Activity => Transcribe the entries in full, keeping each word as it is.

Data extracts: Begin

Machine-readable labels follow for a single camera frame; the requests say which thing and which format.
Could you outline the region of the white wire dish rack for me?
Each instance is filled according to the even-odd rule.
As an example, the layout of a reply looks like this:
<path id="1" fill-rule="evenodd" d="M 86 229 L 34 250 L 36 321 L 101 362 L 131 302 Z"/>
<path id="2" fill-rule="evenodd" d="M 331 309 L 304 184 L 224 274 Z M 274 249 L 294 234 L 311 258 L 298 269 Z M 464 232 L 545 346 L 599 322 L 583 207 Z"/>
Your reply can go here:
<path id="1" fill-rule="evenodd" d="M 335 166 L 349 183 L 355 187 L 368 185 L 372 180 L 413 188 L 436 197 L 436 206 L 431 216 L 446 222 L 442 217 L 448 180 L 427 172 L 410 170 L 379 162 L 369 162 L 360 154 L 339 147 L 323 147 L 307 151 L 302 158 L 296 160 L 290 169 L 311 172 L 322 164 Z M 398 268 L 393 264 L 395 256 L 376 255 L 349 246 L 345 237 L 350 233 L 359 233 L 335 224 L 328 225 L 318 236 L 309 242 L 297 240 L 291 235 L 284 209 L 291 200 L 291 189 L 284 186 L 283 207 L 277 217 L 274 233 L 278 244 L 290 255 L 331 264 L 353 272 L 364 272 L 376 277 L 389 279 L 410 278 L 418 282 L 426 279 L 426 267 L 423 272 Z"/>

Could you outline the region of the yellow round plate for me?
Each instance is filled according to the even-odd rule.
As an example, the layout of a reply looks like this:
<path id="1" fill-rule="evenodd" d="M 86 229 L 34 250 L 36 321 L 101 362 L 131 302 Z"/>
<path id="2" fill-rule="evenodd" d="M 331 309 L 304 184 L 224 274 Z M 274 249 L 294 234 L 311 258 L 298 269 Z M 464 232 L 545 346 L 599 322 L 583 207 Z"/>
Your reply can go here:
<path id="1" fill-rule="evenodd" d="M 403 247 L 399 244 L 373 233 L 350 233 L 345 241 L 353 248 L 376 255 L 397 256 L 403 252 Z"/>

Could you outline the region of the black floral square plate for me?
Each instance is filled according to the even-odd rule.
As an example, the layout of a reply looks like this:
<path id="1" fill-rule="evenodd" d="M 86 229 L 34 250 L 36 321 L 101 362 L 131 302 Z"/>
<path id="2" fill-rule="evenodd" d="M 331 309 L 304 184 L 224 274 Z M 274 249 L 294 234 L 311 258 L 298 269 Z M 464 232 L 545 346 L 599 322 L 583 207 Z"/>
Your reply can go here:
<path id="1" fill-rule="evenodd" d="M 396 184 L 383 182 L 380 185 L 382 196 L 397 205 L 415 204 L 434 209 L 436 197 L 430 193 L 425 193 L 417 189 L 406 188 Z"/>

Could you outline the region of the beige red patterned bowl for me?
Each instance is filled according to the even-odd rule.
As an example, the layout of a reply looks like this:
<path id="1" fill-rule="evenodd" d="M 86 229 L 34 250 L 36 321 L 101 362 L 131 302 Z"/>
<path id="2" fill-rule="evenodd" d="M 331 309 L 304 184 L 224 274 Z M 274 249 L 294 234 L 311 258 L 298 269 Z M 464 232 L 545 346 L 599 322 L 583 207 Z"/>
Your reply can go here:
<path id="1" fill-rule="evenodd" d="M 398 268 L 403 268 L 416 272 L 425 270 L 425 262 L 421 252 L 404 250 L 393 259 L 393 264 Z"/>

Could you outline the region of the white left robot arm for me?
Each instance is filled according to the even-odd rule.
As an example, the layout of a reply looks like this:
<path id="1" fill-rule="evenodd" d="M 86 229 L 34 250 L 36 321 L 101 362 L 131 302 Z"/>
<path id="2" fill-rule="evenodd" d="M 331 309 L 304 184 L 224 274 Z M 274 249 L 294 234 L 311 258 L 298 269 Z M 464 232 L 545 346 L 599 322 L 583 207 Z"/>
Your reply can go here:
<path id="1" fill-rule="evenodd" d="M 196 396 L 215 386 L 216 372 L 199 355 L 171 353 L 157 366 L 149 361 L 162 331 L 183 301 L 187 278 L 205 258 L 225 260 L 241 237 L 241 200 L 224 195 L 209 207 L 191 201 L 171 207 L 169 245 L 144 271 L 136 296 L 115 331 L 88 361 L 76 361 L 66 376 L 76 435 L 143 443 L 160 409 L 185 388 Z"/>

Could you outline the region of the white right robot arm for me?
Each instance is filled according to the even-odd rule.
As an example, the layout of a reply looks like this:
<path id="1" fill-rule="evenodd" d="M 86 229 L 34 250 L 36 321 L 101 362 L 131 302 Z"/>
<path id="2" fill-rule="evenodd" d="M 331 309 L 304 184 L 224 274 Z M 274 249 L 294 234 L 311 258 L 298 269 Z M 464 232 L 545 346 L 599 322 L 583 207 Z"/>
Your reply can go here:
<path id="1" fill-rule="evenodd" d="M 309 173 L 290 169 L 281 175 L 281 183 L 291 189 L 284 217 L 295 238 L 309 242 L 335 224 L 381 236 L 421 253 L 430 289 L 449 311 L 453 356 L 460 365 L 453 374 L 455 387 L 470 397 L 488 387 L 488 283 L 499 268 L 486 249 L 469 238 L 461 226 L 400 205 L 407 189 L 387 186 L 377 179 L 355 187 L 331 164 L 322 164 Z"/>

Data extracts: End

Response to this exercise =>
Machine-readable labels follow for a single camera frame; the requests say which thing and which format.
Could you outline the region of the white wire dish rack for me?
Each instance is filled according to the even-odd rule.
As an example, the layout of a reply looks like this:
<path id="1" fill-rule="evenodd" d="M 86 229 L 34 250 L 36 321 L 101 362 L 131 302 Z"/>
<path id="2" fill-rule="evenodd" d="M 331 309 L 304 184 L 224 274 Z M 274 249 L 294 234 L 311 258 L 298 269 Z M 464 232 L 545 346 L 599 322 L 583 207 Z"/>
Your reply can go here:
<path id="1" fill-rule="evenodd" d="M 335 166 L 349 183 L 355 187 L 368 185 L 372 180 L 413 188 L 436 197 L 436 206 L 431 216 L 446 222 L 442 217 L 448 180 L 427 172 L 410 170 L 379 162 L 369 162 L 360 154 L 339 147 L 323 147 L 307 151 L 302 158 L 296 160 L 290 169 L 311 172 L 322 164 Z M 398 268 L 393 264 L 395 256 L 376 255 L 349 246 L 345 237 L 350 233 L 359 233 L 335 224 L 328 225 L 318 236 L 309 242 L 297 240 L 291 235 L 284 209 L 291 200 L 291 189 L 284 186 L 283 207 L 277 217 L 274 233 L 278 244 L 290 255 L 331 264 L 353 272 L 364 272 L 376 277 L 389 279 L 410 278 L 418 282 L 426 279 L 426 267 L 423 272 Z"/>

Could you outline the region of the yellow round plate for me?
Each instance is filled according to the even-odd rule.
As an example, the layout of a reply looks like this:
<path id="1" fill-rule="evenodd" d="M 86 229 L 34 250 L 36 321 L 101 362 L 131 302 Z"/>
<path id="2" fill-rule="evenodd" d="M 331 309 L 304 184 L 224 274 Z M 274 249 L 294 234 L 311 258 L 298 269 Z M 464 232 L 545 346 L 599 322 L 583 207 Z"/>
Your reply can go here:
<path id="1" fill-rule="evenodd" d="M 403 247 L 399 244 L 373 233 L 350 233 L 345 241 L 353 248 L 376 255 L 397 256 L 403 252 Z"/>

Could you outline the region of the black floral square plate for me?
Each instance is filled according to the even-odd rule.
As an example, the layout of a reply looks like this:
<path id="1" fill-rule="evenodd" d="M 86 229 L 34 250 L 36 321 L 101 362 L 131 302 Z"/>
<path id="2" fill-rule="evenodd" d="M 331 309 L 304 184 L 224 274 Z M 274 249 L 294 234 L 311 258 L 298 269 Z M 464 232 L 545 346 L 599 322 L 583 207 Z"/>
Your reply can go here:
<path id="1" fill-rule="evenodd" d="M 396 184 L 383 182 L 380 185 L 382 196 L 397 205 L 415 204 L 434 209 L 436 197 L 430 193 L 425 193 L 417 189 L 406 188 Z"/>

Could you outline the region of the beige red patterned bowl for me?
Each instance is filled according to the even-odd rule.
As an example, the layout of a reply looks like this:
<path id="1" fill-rule="evenodd" d="M 86 229 L 34 250 L 36 321 L 101 362 L 131 302 Z"/>
<path id="2" fill-rule="evenodd" d="M 331 309 L 304 184 L 224 274 Z M 274 249 L 294 234 L 311 258 L 298 269 Z M 464 232 L 545 346 L 599 322 L 583 207 Z"/>
Your reply can go here:
<path id="1" fill-rule="evenodd" d="M 398 268 L 403 268 L 416 272 L 425 270 L 425 262 L 421 252 L 404 250 L 393 259 L 393 264 Z"/>

Could you outline the region of the white left robot arm for me?
Each instance is filled according to the even-odd rule.
As an example, the layout of a reply looks like this:
<path id="1" fill-rule="evenodd" d="M 86 229 L 34 250 L 36 321 L 101 362 L 131 302 Z"/>
<path id="2" fill-rule="evenodd" d="M 331 309 L 304 184 L 224 274 Z M 274 249 L 294 234 L 311 258 L 298 269 Z M 464 232 L 545 346 L 599 322 L 583 207 Z"/>
Your reply can go here:
<path id="1" fill-rule="evenodd" d="M 196 396 L 215 386 L 216 372 L 199 355 L 171 353 L 157 366 L 149 361 L 162 331 L 183 301 L 187 278 L 205 258 L 225 260 L 241 237 L 241 200 L 224 195 L 209 207 L 191 201 L 171 207 L 169 245 L 144 271 L 136 296 L 115 331 L 88 361 L 76 361 L 66 376 L 76 435 L 143 443 L 160 409 L 185 388 Z"/>

Could you outline the region of the white right robot arm for me?
Each instance is filled according to the even-odd rule.
As an example, the layout of a reply looks like this:
<path id="1" fill-rule="evenodd" d="M 86 229 L 34 250 L 36 321 L 101 362 L 131 302 Z"/>
<path id="2" fill-rule="evenodd" d="M 331 309 L 304 184 L 224 274 Z M 274 249 L 294 234 L 311 258 L 298 269 Z M 464 232 L 545 346 L 599 322 L 583 207 Z"/>
Your reply can go here:
<path id="1" fill-rule="evenodd" d="M 309 173 L 290 169 L 281 175 L 281 183 L 291 189 L 284 217 L 295 238 L 309 242 L 335 224 L 381 236 L 421 253 L 430 289 L 449 311 L 453 356 L 460 365 L 453 374 L 455 387 L 470 397 L 488 387 L 488 283 L 499 268 L 486 249 L 469 238 L 461 226 L 400 205 L 407 189 L 387 186 L 377 179 L 355 187 L 331 164 L 322 164 Z"/>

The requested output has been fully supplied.